When we can focus our energy on BEING instead of doing, we free our minds from thought. Even if we are still thinking, we can observe ourselves, our thoughts, and our feelings. After practicing traditional meditation with a teacher who studies the art of the Tao, I find long form seated meditation to be very difficult, very masculine, and sometimes abrasive and painful. But, I don't think it's bad. I think that is a GOOD thing for someone who needs to practice structure and centering.


However, for many women in this day and age, we have been forced to center ourselves, and suck ourselves into an unnatural form. Picture an octopus pulling in all its legs so it can fit into a tiny glass jar. An octopus is meant to move with the form of water - our emotions. We are meant to unfurl, stretch ourselves wide, feel into the ether, and merge with the flow. Women are flow.


Being present with life is a meditation in itself, which can alter your own state of being, and get you to a place where you don't even need psychedelics to enlighten your own consciousness. Our minds hold everything within them - the reactions within us are what heighten our states of being.


Imagine if that state could be all the time.


Imagine if that state... is all the time... and we're just missing it. We're denying it!


I think... A LOT. And my whole life I have been labeled "anxious."
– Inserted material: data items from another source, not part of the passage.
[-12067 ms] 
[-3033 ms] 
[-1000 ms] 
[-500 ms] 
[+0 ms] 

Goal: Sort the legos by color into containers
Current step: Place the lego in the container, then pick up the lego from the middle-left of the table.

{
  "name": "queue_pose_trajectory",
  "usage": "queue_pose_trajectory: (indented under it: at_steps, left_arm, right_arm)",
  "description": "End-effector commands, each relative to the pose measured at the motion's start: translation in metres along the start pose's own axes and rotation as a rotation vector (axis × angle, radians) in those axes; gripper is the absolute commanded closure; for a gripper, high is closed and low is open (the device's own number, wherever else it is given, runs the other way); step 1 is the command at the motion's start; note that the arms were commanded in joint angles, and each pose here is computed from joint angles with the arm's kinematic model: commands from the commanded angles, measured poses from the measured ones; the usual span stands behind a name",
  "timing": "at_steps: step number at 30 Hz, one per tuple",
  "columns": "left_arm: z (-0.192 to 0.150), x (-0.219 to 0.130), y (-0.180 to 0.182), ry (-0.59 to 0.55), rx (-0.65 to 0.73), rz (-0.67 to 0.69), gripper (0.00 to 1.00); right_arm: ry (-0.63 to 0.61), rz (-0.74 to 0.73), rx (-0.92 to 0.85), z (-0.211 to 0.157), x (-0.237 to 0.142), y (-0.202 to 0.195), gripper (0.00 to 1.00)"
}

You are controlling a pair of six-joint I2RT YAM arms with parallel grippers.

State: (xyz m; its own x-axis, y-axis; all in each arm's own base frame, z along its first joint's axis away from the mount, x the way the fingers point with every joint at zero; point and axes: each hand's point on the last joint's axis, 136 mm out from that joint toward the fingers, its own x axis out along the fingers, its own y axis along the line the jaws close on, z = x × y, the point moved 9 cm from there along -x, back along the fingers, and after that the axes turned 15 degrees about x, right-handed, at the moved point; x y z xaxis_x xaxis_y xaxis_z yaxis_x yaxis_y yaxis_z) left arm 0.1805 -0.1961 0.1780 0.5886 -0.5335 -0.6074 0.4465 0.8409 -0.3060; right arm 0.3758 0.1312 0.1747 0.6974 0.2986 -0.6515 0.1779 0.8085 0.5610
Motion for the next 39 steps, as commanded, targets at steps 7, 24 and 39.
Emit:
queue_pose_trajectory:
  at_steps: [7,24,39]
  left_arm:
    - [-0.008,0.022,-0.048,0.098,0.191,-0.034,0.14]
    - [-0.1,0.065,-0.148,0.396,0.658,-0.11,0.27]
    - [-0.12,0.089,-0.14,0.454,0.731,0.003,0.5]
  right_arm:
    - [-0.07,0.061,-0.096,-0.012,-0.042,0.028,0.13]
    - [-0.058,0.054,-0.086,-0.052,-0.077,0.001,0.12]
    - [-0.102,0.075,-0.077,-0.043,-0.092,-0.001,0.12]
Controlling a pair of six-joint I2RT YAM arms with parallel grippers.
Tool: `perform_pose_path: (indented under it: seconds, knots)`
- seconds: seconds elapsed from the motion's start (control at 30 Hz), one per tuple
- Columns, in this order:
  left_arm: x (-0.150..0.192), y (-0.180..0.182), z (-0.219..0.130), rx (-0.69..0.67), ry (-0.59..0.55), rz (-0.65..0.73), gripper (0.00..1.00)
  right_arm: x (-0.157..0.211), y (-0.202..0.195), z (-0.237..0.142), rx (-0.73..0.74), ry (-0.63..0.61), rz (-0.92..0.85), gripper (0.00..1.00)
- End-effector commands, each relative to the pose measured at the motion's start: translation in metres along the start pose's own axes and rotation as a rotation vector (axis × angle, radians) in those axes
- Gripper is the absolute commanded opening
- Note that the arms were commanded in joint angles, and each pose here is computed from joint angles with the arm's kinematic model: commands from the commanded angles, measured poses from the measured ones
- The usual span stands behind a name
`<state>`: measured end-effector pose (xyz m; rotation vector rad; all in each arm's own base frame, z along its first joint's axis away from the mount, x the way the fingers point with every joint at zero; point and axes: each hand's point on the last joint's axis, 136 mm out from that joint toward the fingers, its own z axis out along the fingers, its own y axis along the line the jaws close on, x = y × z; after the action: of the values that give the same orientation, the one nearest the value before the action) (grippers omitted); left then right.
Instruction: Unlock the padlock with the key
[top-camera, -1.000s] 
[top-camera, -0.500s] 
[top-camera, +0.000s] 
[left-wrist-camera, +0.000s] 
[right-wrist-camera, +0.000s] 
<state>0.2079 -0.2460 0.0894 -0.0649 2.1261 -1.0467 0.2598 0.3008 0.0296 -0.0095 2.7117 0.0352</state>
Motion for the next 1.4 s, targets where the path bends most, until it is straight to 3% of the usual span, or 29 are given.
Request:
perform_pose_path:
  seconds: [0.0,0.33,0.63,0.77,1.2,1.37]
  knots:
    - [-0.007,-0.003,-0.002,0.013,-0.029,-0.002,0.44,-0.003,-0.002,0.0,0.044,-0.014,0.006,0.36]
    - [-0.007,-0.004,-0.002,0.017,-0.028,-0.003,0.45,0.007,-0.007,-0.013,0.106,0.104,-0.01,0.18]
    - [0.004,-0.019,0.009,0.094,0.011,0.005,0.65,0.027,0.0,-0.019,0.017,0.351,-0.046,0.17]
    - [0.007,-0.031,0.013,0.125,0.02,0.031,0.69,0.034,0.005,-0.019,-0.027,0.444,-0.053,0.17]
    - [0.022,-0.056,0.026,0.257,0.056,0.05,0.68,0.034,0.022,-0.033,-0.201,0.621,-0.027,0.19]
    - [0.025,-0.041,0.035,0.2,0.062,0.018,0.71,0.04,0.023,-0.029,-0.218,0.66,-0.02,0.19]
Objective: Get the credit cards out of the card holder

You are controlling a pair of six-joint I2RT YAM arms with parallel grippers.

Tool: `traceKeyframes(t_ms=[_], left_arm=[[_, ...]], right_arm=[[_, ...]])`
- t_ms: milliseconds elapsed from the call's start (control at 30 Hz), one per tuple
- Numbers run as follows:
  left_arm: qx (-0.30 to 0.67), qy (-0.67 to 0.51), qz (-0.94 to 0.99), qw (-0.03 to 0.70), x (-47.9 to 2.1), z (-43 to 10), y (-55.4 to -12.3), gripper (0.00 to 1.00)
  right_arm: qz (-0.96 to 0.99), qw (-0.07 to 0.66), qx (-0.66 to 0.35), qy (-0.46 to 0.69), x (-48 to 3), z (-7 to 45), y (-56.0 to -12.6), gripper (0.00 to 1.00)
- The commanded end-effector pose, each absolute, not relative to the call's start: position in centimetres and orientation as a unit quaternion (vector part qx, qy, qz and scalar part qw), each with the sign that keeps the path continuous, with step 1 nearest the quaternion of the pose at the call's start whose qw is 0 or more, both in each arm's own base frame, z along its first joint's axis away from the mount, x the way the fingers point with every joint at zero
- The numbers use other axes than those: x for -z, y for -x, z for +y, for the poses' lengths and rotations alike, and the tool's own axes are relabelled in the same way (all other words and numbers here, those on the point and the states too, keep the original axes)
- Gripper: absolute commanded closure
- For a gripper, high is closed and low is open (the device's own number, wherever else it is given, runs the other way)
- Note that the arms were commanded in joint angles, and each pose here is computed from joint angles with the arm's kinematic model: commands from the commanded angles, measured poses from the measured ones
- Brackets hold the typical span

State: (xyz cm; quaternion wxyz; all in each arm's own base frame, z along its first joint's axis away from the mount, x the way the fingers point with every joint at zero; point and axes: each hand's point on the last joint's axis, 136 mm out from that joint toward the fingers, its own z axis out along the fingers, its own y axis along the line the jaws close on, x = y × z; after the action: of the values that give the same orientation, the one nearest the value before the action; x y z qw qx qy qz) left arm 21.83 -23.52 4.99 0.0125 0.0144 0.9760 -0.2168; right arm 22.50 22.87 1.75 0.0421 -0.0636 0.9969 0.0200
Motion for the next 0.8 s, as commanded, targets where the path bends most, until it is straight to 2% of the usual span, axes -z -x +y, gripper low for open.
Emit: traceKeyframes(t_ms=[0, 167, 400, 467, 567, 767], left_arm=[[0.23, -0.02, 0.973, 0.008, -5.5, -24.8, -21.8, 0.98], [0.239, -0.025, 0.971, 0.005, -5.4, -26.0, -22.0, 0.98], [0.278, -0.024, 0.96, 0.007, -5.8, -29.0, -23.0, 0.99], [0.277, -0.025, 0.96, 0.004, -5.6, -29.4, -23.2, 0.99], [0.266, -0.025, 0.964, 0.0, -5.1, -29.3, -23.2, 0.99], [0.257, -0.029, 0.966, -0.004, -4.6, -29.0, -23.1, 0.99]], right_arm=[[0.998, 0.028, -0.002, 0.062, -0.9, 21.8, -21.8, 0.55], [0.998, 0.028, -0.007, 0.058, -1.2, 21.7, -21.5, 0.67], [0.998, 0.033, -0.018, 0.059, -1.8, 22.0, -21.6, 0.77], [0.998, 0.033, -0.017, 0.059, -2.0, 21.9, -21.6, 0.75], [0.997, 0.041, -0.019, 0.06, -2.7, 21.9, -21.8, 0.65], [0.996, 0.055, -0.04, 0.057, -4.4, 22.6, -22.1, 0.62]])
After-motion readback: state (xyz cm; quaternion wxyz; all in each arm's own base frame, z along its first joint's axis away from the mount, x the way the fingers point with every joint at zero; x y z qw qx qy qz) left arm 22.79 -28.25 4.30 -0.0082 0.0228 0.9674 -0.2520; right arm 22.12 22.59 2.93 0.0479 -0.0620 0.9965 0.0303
Maybe I've just been trying to remember how to use the super powers our own brains have. Our own being's have. Maybe we've forgotten how to alingn our own consciousness with super consciousness. Maybe we've forgotten how to direct ourselves. Maybe we've forgotten how to ask the universe to be with us. To call nature back to us. To call ourselves, back to us. I know the power we have, and that inner fire has never left me alone. Call it anxiety, or a calling to remember. An echo calling your name into the dark woods... how does it know you? Because it is you. Will you follow?